Please output exactly the lines that run from the line with "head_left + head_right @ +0" through the final line of the data, inclusive, and nothing more.
++++ Data below ++++
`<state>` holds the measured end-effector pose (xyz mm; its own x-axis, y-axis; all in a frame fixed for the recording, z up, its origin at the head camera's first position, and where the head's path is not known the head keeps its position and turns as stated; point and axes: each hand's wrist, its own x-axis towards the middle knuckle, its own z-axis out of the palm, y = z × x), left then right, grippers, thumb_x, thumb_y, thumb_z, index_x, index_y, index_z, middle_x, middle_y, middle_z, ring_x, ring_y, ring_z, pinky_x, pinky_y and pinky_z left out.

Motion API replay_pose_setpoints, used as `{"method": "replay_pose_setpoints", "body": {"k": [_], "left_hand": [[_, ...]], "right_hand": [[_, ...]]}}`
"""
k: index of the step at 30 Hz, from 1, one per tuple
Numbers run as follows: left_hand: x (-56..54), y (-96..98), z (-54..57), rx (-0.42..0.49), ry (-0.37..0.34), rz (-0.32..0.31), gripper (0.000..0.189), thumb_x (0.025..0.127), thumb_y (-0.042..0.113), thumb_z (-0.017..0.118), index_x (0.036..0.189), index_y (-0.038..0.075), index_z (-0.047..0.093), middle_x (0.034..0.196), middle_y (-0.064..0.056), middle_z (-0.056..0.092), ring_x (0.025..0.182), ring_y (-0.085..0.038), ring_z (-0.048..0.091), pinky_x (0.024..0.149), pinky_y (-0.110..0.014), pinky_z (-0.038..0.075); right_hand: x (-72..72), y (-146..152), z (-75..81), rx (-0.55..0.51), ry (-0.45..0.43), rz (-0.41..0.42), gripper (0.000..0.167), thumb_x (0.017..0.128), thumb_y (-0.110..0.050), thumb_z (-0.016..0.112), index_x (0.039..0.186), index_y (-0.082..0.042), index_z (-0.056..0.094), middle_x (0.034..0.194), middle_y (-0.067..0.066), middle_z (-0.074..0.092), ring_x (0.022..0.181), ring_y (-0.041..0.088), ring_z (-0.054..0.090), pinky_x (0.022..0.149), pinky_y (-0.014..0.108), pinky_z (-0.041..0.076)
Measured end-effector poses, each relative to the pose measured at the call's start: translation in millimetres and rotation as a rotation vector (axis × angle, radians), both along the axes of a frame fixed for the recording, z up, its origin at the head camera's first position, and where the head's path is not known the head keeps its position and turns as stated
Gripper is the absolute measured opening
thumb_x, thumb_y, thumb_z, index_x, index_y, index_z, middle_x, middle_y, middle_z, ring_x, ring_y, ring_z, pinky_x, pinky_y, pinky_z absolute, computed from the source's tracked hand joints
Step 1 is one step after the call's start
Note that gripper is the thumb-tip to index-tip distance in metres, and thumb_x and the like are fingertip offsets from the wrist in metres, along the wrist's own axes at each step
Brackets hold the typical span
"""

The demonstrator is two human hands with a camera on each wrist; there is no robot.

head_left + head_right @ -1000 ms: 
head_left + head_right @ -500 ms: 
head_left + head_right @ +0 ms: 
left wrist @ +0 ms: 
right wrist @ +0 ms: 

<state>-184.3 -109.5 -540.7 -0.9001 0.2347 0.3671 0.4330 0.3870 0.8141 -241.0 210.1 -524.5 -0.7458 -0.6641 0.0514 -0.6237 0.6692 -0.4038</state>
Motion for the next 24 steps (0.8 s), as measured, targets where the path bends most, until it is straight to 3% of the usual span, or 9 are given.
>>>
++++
▶ Output for this exercise:
head_left + head_right @ +0 ms: 
left wrist @ +0 ms: 
right wrist @ +0 ms: 

<state>-184.3 -109.5 -540.7 -0.9001 0.2347 0.3671 0.4330 0.3870 0.8141 -241.0 210.1 -524.5 -0.7458 -0.6641 0.0514 -0.6237 0.6692 -0.4038</state>
Motion for the next 24 steps (0.8 s), as measured, targets where the path bends most, until it is straight to 3% of the usual span, or 9 are given.
>>>

The exercise is finished and nothing remains.